• [WHAT IS REQUIRED]
Give back an exact copy of the listing that follows, without the pictures.

BEGIN GIVEN INFORMATION

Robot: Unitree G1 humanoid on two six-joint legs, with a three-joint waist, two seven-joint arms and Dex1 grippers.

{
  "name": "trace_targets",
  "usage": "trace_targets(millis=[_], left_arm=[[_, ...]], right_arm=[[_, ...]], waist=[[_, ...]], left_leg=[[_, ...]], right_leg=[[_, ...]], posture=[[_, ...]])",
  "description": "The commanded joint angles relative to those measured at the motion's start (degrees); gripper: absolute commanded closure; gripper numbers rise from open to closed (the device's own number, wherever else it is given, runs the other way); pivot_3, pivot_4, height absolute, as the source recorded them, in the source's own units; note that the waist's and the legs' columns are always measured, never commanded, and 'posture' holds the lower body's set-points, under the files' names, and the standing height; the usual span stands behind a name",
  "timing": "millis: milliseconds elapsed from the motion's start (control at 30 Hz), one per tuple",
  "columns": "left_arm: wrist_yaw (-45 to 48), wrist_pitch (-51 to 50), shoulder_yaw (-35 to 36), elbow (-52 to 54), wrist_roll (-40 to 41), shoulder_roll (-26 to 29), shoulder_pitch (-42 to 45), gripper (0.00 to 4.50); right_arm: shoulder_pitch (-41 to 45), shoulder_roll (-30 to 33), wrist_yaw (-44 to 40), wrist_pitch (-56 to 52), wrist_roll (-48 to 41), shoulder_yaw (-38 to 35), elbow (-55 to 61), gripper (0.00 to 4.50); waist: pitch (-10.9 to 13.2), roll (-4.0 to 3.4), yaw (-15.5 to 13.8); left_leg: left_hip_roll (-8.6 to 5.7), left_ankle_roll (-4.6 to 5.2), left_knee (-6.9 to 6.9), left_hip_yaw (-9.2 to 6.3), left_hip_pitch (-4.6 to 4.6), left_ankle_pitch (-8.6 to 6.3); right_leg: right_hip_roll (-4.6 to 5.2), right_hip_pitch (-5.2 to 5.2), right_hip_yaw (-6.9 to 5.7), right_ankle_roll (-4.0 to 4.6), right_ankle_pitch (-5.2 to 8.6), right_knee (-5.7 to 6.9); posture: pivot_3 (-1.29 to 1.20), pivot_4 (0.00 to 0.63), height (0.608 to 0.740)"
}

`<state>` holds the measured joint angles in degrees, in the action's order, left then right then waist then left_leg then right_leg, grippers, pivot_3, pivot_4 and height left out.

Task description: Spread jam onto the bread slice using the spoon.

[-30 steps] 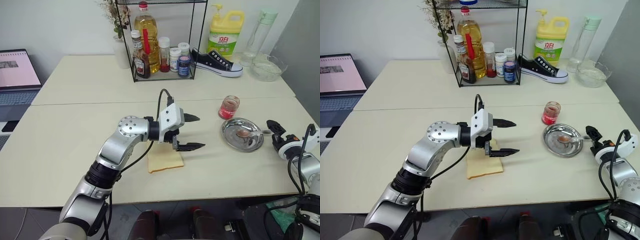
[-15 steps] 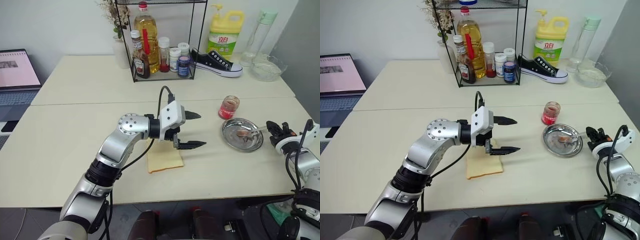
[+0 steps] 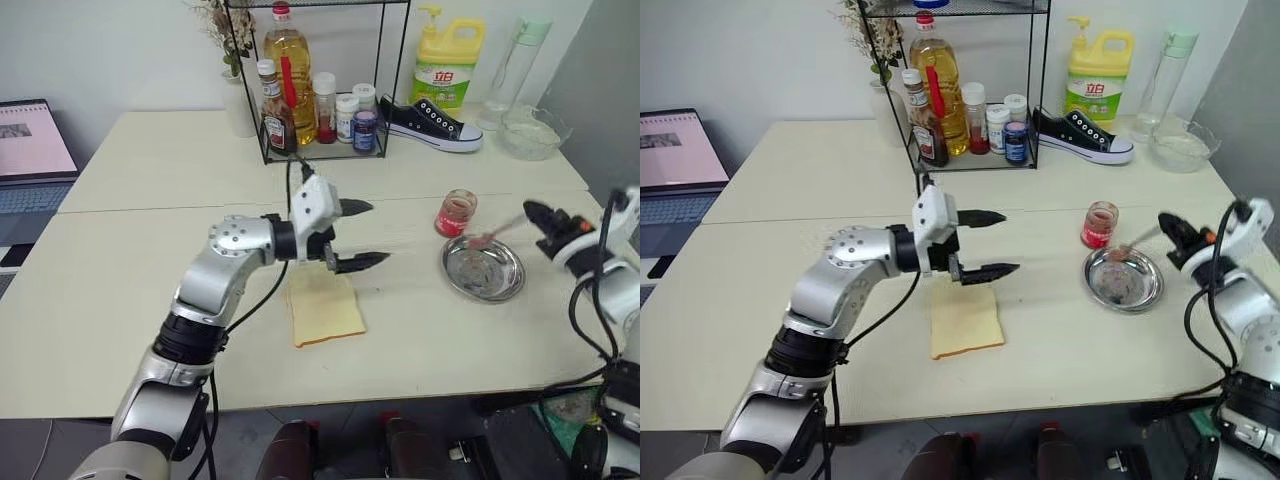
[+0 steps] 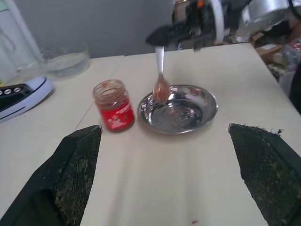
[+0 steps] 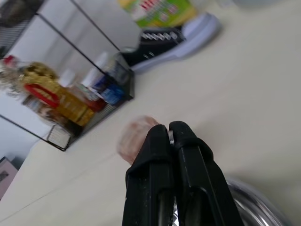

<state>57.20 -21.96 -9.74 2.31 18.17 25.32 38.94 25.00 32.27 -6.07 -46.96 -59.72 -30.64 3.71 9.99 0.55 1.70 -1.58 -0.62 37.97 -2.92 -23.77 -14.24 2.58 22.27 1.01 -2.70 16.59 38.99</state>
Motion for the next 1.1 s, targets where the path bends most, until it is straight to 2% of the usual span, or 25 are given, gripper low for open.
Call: trace_targets(millis=[33, 200, 300, 467, 733, 1100], left_arm=[[0.8, -0.8, 2.5, -1.1, 1.6, 1.0, 2.5, 0.00], [1.2, 1.6, 2.3, -5.9, -0.4, 1.0, 4.9, 0.00], [0.6, 2.1, 1.9, -6.7, -0.6, -0.4, 6.2, 0.00], [0.0, 2.1, 1.8, -5.5, -1.0, -0.8, 5.7, 0.00], [-0.6, 1.0, 1.7, -2.7, -0.8, -0.1, 4.2, 0.00], [-0.4, 0.4, 1.2, -1.6, -0.6, -0.6, 4.3, 0.00]], right_arm=[[3.6, 3.6, -2.5, 0.8, 3.4, 3.4, 4.5, 4.48], [9.1, 6.7, -6.3, 4.7, 11.8, 9.1, 2.2, 4.48], [15.3, 7.5, -10.2, 10.3, 20.4, 15.5, -4.1, 4.48], [20.0, 7.3, -15.4, 19.1, 30.6, 20.4, -13.9, 4.48], [21.3, 5.2, -20.4, 24.5, 37.5, 23.0, -20.4, 4.48], [20.1, 1.4, -22.6, 31.0, 46.1, 26.4, -26.2, 4.48]], waist=[[0.0, 0.01, 0.0], [0.0, 0.02, -0.4], [0.0, 0.02, -0.2], [0.0, 0.02, -0.1], [0.0, 0.03, -0.1], [0.0, 0.03, -0.1]], left_leg=[[0.00, 0.00, 0.00, 0.00, -0.01, 0.00], [-0.08, 0.00, 0.05, -0.02, -0.05, 0.00], [-0.08, 0.00, 0.04, 0.02, -0.05, 0.00], [-0.03, -0.01, -0.01, 0.01, -0.05, 0.00], [-0.04, -0.01, 0.01, 0.01, -0.08, 0.01], [-0.05, -0.03, 0.02, 0.02, -0.08, 0.02]], right_leg=[[0.00, 0.00, 0.00, 0.00, 0.00, -0.01], [0.05, -0.02, -0.03, 0.00, 0.00, -0.03], [0.05, 0.02, 0.00, 0.00, 0.00, -0.02], [0.04, 0.05, -0.02, 0.00, 0.00, -0.04], [0.07, 0.06, -0.01, 0.00, 0.00, -0.03], [0.07, 0.06, 0.00, 0.00, 0.00, -0.02]], posture=[[0.00, 0.150, 0.740], [0.00, 0.150, 0.740], [0.00, 0.150, 0.740], [0.00, 0.150, 0.740], [0.00, 0.150, 0.740], [0.00, 0.150, 0.740]])
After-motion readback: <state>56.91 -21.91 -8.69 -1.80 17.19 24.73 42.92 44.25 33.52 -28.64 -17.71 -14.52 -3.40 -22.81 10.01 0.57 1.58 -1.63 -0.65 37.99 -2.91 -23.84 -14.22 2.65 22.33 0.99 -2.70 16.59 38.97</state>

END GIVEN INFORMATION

• [PROBLEM SOLUTION]
Robot: Unitree G1 humanoid on two six-joint legs, with a three-joint waist, two seven-joint arms and Dex1 grippers.

{
  "name": "trace_targets",
  "usage": "trace_targets(millis=[_], left_arm=[[_, ...]], right_arm=[[_, ...]], waist=[[_, ...]], left_leg=[[_, ...]], right_leg=[[_, ...]], posture=[[_, ...]])",
  "description": "The commanded joint angles relative to those measured at the motion's start (degrees); gripper: absolute commanded closure; gripper numbers rise from open to closed (the device's own number, wherever else it is given, runs the other way); pivot_3, pivot_4, height absolute, as the source recorded them, in the source's own units; note that the waist's and the legs' columns are always measured, never commanded, and 'posture' holds the lower body's set-points, under the files' names, and the standing height; the usual span stands behind a name",
  "timing": "millis: milliseconds elapsed from the motion's start (control at 30 Hz), one per tuple",
  "columns": "left_arm: wrist_yaw (-45 to 48), wrist_pitch (-51 to 50), shoulder_yaw (-35 to 36), elbow (-52 to 54), wrist_roll (-40 to 41), shoulder_roll (-26 to 29), shoulder_pitch (-42 to 45), gripper (0.00 to 4.50); right_arm: shoulder_pitch (-41 to 45), shoulder_roll (-30 to 33), wrist_yaw (-44 to 40), wrist_pitch (-56 to 52), wrist_roll (-48 to 41), shoulder_yaw (-38 to 35), elbow (-55 to 61), gripper (0.00 to 4.50); waist: pitch (-10.9 to 13.2), roll (-4.0 to 3.4), yaw (-15.5 to 13.8); left_leg: left_hip_roll (-8.6 to 5.7), left_ankle_roll (-4.6 to 5.2), left_knee (-6.9 to 6.9), left_hip_yaw (-9.2 to 6.3), left_hip_pitch (-4.6 to 4.6), left_ankle_pitch (-8.6 to 6.3); right_leg: right_hip_roll (-4.6 to 5.2), right_hip_pitch (-5.2 to 5.2), right_hip_yaw (-6.9 to 5.7), right_ankle_roll (-4.0 to 4.6), right_ankle_pitch (-5.2 to 8.6), right_knee (-5.7 to 6.9); posture: pivot_3 (-1.29 to 1.20), pivot_4 (0.00 to 0.63), height (0.608 to 0.740)"
}

`<state>` holds the measured joint angles in degrees, in the action's order, left then right then waist then left_leg then right_leg, grippers, pivot_3, pivot_4 and height left out.

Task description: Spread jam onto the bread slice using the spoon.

[-30 steps] 
[-15 steps] 
[+0 steps] 
[+0 steps] 
[+0 steps] 

<state>57.20 -21.96 -9.74 2.31 18.17 25.32 38.94 25.00 32.27 -6.07 -46.96 -59.72 -30.64 3.71 9.99 0.55 1.70 -1.58 -0.62 37.97 -2.92 -23.77 -14.24 2.58 22.27 1.01 -2.70 16.59 38.99</state>
Motion for the next 1.1 s, targets where the path bends most, until it is straight to 2% of the usual span, or 25 are given, gripper low for open.
Call: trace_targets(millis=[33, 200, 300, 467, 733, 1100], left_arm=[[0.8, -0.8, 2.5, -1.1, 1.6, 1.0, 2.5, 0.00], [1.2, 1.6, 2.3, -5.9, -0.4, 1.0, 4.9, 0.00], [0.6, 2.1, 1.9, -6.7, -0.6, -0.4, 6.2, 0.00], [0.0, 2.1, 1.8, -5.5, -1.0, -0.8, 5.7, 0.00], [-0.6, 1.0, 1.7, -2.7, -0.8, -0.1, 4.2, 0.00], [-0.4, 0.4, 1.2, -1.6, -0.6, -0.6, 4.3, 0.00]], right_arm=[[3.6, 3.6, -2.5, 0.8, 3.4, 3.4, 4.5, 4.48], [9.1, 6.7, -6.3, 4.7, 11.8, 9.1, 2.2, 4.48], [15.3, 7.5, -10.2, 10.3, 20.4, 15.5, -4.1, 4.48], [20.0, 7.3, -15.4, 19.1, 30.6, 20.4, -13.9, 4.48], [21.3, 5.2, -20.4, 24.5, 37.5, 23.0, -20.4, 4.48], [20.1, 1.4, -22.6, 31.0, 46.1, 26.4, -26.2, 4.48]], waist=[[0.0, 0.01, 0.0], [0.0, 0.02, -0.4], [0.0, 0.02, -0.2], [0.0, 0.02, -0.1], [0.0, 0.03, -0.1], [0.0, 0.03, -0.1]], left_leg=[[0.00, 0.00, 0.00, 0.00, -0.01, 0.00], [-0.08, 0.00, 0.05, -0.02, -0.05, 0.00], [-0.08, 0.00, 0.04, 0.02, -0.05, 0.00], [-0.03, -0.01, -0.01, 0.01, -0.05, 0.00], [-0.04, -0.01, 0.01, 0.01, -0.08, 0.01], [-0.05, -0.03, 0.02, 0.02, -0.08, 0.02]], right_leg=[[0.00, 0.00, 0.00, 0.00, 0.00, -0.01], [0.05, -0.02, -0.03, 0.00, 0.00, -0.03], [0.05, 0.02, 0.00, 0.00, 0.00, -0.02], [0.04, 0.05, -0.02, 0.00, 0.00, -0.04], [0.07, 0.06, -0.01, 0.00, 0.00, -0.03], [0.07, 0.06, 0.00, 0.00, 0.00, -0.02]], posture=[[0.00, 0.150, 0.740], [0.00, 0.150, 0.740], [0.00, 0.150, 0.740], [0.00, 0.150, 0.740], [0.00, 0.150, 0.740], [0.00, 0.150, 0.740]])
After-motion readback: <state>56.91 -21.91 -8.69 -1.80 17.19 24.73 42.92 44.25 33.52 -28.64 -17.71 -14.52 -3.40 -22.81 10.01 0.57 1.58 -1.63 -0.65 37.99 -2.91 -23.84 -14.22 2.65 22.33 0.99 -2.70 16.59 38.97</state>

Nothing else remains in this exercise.